WHAT TO PRODUCE: The span to repeat in the listing below runs from the line containing "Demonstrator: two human" to the line containing "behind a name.", inclusive. Repeat it exactly, and only it.
———
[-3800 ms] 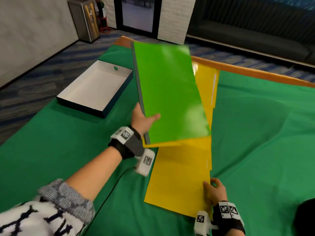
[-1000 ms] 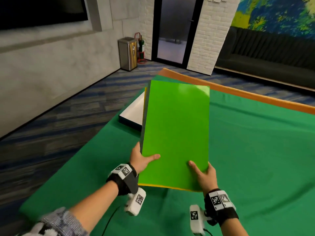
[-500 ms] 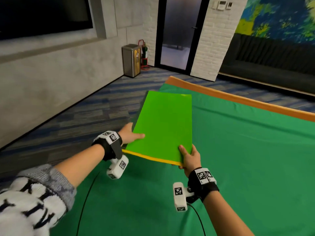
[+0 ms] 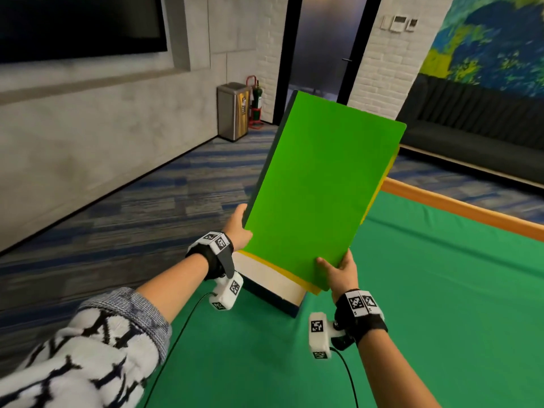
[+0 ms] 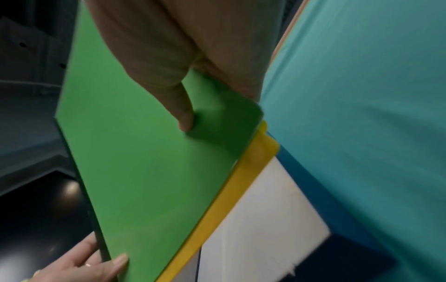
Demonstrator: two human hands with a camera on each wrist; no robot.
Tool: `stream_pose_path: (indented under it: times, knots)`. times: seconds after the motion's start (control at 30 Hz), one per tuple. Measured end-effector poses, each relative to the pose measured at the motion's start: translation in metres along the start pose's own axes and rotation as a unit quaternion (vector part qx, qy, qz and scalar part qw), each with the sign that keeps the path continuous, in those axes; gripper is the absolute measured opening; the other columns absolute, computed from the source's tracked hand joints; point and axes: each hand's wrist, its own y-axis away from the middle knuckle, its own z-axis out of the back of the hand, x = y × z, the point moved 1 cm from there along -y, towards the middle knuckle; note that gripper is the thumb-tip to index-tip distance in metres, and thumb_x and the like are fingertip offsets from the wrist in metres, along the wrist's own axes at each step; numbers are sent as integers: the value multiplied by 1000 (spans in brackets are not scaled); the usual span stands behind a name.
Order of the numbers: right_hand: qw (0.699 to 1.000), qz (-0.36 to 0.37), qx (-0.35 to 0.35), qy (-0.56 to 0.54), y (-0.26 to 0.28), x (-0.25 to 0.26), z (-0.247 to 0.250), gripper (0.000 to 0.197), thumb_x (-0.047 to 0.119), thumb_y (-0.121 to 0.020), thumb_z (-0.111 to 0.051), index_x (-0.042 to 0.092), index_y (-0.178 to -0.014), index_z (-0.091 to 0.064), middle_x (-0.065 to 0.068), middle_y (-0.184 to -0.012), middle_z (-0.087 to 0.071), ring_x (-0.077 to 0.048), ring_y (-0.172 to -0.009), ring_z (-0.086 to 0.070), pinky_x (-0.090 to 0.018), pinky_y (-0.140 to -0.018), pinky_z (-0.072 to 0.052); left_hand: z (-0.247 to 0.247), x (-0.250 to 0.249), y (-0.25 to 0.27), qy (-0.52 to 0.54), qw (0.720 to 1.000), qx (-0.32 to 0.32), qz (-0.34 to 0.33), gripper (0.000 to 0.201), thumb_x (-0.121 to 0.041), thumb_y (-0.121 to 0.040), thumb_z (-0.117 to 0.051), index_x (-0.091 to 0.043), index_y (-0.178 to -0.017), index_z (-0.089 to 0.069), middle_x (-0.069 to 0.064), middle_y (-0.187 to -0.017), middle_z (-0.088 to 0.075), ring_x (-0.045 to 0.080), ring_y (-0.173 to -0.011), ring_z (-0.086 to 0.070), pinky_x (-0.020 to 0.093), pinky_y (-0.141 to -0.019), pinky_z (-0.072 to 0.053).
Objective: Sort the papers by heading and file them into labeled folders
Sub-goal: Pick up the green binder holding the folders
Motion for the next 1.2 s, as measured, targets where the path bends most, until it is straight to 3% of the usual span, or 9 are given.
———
TASK OUTPUT:
Demonstrator: two human hands with a camera on each wrist; no robot.
Tool: `stream_pose_path: (indented under it: times, knots)`. times: seconds after the motion's start (control at 30 Hz), one per tuple. Measured end-effector poses, each relative to the pose measured at the motion's start: translation in metres along the start pose's own axes and rotation as a unit quaternion (vector part qx, qy, qz and scalar part qw), each with the sign that keeps the path continuous, in those axes; gripper is the absolute measured opening; the other columns absolute, computed from the source's tracked hand joints; point and axes: each hand's wrist, its own y-axis away from the middle knuckle, its own z-axis out of the back of the hand, x = y × z, the point moved 1 cm from there along -y, towards the middle knuckle; note that gripper is the thumb-tip to index-tip distance in metres, and thumb_x and the like are fingertip offsets from the wrist in metres, along the wrist's own axes at each step; numbers are sent as integers: the value multiplied by 1000 (spans in brackets are not scaled); the usual span stands behind a name.

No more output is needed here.